WORK INSTRUCTIONS → Print out the entries that follow exactly, missing none.

INFORMATION SUPPLIED →
Segment Open

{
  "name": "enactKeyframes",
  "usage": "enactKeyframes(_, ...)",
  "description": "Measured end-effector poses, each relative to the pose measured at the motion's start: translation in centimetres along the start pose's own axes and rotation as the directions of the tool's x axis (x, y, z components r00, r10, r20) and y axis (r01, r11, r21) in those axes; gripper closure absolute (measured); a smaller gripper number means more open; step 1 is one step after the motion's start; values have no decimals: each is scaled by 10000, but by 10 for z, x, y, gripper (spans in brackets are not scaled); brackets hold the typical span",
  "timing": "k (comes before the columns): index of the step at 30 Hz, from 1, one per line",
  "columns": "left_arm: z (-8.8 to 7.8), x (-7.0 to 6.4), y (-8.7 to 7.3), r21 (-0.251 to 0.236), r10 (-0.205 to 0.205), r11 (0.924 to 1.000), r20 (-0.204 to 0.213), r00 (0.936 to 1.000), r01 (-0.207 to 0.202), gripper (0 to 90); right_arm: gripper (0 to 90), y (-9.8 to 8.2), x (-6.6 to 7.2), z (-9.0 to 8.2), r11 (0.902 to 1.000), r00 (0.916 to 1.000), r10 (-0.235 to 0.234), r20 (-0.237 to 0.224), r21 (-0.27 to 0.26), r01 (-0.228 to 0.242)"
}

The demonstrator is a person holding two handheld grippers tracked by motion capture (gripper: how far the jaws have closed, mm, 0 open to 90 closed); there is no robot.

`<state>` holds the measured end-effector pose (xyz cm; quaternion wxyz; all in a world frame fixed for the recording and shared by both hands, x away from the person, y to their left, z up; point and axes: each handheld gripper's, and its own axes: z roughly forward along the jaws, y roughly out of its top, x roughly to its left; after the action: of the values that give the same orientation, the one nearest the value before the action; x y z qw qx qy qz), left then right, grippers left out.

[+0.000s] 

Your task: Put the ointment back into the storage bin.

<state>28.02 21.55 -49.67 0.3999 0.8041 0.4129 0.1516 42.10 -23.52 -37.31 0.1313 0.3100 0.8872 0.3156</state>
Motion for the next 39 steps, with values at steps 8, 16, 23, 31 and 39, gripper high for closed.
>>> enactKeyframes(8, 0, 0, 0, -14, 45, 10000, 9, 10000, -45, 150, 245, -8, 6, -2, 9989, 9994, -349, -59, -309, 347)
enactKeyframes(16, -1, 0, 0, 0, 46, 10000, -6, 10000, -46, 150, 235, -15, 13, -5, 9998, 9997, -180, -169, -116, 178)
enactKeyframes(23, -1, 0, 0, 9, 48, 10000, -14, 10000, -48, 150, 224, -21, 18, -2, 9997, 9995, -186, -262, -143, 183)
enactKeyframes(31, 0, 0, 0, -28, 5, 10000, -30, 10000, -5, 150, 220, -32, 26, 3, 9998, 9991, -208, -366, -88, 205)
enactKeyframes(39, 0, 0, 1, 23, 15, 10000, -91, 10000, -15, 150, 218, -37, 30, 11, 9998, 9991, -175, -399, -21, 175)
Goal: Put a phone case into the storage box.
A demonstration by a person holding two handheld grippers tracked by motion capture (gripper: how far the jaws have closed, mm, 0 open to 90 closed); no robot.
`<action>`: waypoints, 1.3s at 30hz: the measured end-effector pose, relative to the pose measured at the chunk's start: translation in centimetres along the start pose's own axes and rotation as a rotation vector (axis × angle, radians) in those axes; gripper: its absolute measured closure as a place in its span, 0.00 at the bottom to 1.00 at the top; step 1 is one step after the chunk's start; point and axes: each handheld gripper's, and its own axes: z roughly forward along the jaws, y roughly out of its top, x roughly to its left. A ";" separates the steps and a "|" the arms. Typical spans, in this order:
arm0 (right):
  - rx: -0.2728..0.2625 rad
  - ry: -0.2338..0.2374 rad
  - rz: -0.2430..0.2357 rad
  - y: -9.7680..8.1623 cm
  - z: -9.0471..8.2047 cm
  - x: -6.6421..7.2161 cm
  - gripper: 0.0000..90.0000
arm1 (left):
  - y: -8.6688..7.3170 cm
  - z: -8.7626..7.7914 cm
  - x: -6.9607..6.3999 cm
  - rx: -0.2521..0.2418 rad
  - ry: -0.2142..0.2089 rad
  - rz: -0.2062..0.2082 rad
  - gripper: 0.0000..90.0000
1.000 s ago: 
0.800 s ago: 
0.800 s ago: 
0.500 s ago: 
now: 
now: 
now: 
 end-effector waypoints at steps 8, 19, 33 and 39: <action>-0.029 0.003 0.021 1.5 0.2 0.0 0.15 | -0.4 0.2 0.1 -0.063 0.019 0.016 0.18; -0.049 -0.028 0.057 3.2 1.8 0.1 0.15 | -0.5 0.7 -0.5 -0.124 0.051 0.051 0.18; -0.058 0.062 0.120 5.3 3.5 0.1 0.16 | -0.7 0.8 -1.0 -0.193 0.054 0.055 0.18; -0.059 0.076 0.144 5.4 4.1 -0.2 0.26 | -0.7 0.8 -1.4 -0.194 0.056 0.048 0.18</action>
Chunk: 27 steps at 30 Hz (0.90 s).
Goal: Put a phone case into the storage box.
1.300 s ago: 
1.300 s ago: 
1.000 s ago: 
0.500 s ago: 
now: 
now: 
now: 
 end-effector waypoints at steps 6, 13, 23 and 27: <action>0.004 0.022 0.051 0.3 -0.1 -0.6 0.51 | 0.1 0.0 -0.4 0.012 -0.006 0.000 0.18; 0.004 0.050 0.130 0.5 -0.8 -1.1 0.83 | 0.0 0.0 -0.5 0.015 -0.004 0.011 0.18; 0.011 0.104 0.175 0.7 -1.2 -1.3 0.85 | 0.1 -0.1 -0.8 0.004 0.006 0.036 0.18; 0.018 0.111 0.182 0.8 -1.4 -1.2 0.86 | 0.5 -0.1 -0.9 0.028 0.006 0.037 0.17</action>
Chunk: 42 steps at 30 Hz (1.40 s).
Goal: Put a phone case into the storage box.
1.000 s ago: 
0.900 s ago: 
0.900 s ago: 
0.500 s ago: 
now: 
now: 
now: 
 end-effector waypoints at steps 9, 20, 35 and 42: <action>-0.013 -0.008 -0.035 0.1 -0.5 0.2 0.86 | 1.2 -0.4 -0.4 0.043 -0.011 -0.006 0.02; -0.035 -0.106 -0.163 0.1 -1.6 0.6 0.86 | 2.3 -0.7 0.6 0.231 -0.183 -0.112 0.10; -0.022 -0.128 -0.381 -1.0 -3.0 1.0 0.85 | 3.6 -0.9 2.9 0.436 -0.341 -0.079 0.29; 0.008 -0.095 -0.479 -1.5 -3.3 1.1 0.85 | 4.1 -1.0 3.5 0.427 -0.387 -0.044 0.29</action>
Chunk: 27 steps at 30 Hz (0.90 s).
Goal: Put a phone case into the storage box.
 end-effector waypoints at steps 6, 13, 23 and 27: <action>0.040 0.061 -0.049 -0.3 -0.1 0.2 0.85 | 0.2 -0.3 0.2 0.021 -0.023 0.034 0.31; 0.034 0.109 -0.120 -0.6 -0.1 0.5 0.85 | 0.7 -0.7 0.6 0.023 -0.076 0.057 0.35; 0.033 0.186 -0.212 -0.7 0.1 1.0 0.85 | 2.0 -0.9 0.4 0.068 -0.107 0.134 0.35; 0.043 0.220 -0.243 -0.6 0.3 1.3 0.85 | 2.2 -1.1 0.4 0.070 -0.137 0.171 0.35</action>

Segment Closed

THE COMPLETED TASK →
{
  "name": "enactKeyframes",
  "usage": "enactKeyframes(_, ...)",
  "description": "Measured end-effector poses, each relative to the pose measured at the motion's start: translation in centimetres along the start pose's own axes and rotation as the directions of the tool's x axis (x, y, z components r00, r10, r20) and y axis (r01, r11, r21) in those axes; gripper closure absolute (measured); a smaller gripper number means more open; step 1 is one step after the motion's start; values have no decimals: each is scaled by 10000, but by 10 for z, x, y, gripper (spans in brackets are not scaled); brackets hold the typical span",
  "timing": "k (comes before the columns): index of the step at 30 Hz, from 1, one per line",
  "columns": "left_arm: z (-8.8 to 7.8), x (-7.0 to 6.4), y (-8.7 to 7.3), r21 (-0.251 to 0.236), r10 (-0.205 to 0.205), r11 (0.924 to 1.000), r20 (-0.204 to 0.213), r00 (0.936 to 1.000), r01 (-0.207 to 0.202), gripper (0 to 90); right_arm: gripper (0 to 90), y (-9.8 to 8.2), x (-6.6 to 7.2), z (-9.0 to 8.2), r11 (0.902 to 1.000), r00 (0.916 to 1.000), r10 (-0.235 to 0.234), r20 (-0.237 to 0.224), r21 (-0.27 to 0.26), r01 (-0.228 to 0.242)"
}

The demonstrator is a person holding two handheld grippers tracked by motion capture (gripper: how far the jaws have closed, mm, 0 open to 90 closed); there is no robot.

`<state>` holds the measured end-effector pose (xyz cm; quaternion wxyz; all in a world frame fixed for the recording and shared by both hands, x away from the person, y to their left, z up; point and axes: each handheld gripper's, and its own axes: z roughly forward along the jaws, y roughly out of its top, x roughly to its left; after the action: of the values that give the same orientation, the one nearest the value before the action; x y z qw qx qy qz), left then right, grippers left out.

[+0.000s] 

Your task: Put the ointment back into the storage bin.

<state>28.02 21.55 -49.67 0.3999 0.8041 0.4129 0.1516 42.10 -23.52 -37.31 0.1313 0.3100 0.8872 0.3156</state>
Motion for the next 39 steps, with values at steps 8, 16, 23, 31 and 39, gripper high for closed.
>>> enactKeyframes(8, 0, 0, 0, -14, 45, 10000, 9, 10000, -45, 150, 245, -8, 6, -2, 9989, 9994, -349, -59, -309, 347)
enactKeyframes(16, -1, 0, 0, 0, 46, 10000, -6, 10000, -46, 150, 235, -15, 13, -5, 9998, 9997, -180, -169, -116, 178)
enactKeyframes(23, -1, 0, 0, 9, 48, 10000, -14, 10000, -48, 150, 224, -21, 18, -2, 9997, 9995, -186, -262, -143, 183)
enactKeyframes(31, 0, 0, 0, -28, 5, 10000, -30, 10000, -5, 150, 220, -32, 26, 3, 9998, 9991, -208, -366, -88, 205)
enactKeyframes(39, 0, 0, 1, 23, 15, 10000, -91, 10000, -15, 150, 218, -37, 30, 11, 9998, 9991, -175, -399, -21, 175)
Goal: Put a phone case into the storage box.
A demonstration by a person holding two handheld grippers tracked by motion capture (gripper: how far the jaws have closed, mm, 0 open to 90 closed); no robot.
`<action>`: waypoints, 1.3s at 30hz: the measured end-effector pose, relative to the pose measured at the chunk's start: translation in centimetres along the start pose's own axes and rotation as a rotation vector (axis × angle, radians) in those axes; gripper: its absolute measured closure as a place in its span, 0.00 at the bottom to 1.00 at the top; step 1 is one step after the chunk's start; point and axes: each handheld gripper's, and its own axes: z roughly forward along the jaws, y roughly out of its top, x roughly to its left. A ";" separates the steps and a "|" the arms. Typical spans, in this order:
arm0 (right):
  - rx: -0.2728..0.2625 rad
  - ry: -0.2338..0.2374 rad
  - rz: -0.2430..0.2357 rad
  - y: -9.7680..8.1623 cm
  - z: -9.0471..8.2047 cm
  - x: -6.6421..7.2161 cm
  - gripper: 0.0000..90.0000
arm1 (left):
  - y: -8.6688..7.3170 cm
  - z: -8.7626..7.7914 cm
  - x: -6.9607..6.3999 cm
  - rx: -0.2521..0.2418 rad
  - ry: -0.2142..0.2089 rad
  - rz: -0.2062..0.2082 rad
  - gripper: 0.0000..90.0000
1.000 s ago: 
0.800 s ago: 
0.800 s ago: 
0.500 s ago: 
now: 
now: 
now: 
 end-effector waypoints at steps 8, 19, 33 and 39: <action>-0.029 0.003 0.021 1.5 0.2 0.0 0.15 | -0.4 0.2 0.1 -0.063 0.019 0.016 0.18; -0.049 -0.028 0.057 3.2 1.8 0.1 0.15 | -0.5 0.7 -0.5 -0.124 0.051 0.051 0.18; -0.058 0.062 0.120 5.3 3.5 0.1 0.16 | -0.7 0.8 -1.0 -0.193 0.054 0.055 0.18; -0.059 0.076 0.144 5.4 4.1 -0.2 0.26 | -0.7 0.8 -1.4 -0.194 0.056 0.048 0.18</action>
Chunk: 27 steps at 30 Hz (0.90 s).
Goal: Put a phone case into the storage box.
1.300 s ago: 
1.300 s ago: 
1.000 s ago: 
0.500 s ago: 
now: 
now: 
now: 
 end-effector waypoints at steps 6, 13, 23 and 27: <action>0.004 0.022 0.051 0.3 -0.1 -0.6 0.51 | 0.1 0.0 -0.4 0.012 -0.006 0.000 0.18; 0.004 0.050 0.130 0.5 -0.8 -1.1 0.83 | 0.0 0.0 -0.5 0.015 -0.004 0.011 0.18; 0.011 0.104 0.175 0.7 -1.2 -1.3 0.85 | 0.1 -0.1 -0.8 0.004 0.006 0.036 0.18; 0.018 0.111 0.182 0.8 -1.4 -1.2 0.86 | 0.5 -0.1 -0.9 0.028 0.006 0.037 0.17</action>
Chunk: 42 steps at 30 Hz (1.40 s).
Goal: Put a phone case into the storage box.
1.000 s ago: 
0.900 s ago: 
0.900 s ago: 
0.500 s ago: 
now: 
now: 
now: 
 end-effector waypoints at steps 9, 20, 35 and 42: <action>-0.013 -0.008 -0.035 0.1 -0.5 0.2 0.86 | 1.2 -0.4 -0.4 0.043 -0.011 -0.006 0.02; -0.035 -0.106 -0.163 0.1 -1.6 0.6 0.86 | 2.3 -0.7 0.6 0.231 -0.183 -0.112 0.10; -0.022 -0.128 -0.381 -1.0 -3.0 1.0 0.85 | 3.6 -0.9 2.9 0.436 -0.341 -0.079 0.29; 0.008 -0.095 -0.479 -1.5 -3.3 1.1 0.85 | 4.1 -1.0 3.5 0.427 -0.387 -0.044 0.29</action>
Chunk: 27 steps at 30 Hz (0.90 s).
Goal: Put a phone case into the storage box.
 end-effector waypoints at steps 6, 13, 23 and 27: <action>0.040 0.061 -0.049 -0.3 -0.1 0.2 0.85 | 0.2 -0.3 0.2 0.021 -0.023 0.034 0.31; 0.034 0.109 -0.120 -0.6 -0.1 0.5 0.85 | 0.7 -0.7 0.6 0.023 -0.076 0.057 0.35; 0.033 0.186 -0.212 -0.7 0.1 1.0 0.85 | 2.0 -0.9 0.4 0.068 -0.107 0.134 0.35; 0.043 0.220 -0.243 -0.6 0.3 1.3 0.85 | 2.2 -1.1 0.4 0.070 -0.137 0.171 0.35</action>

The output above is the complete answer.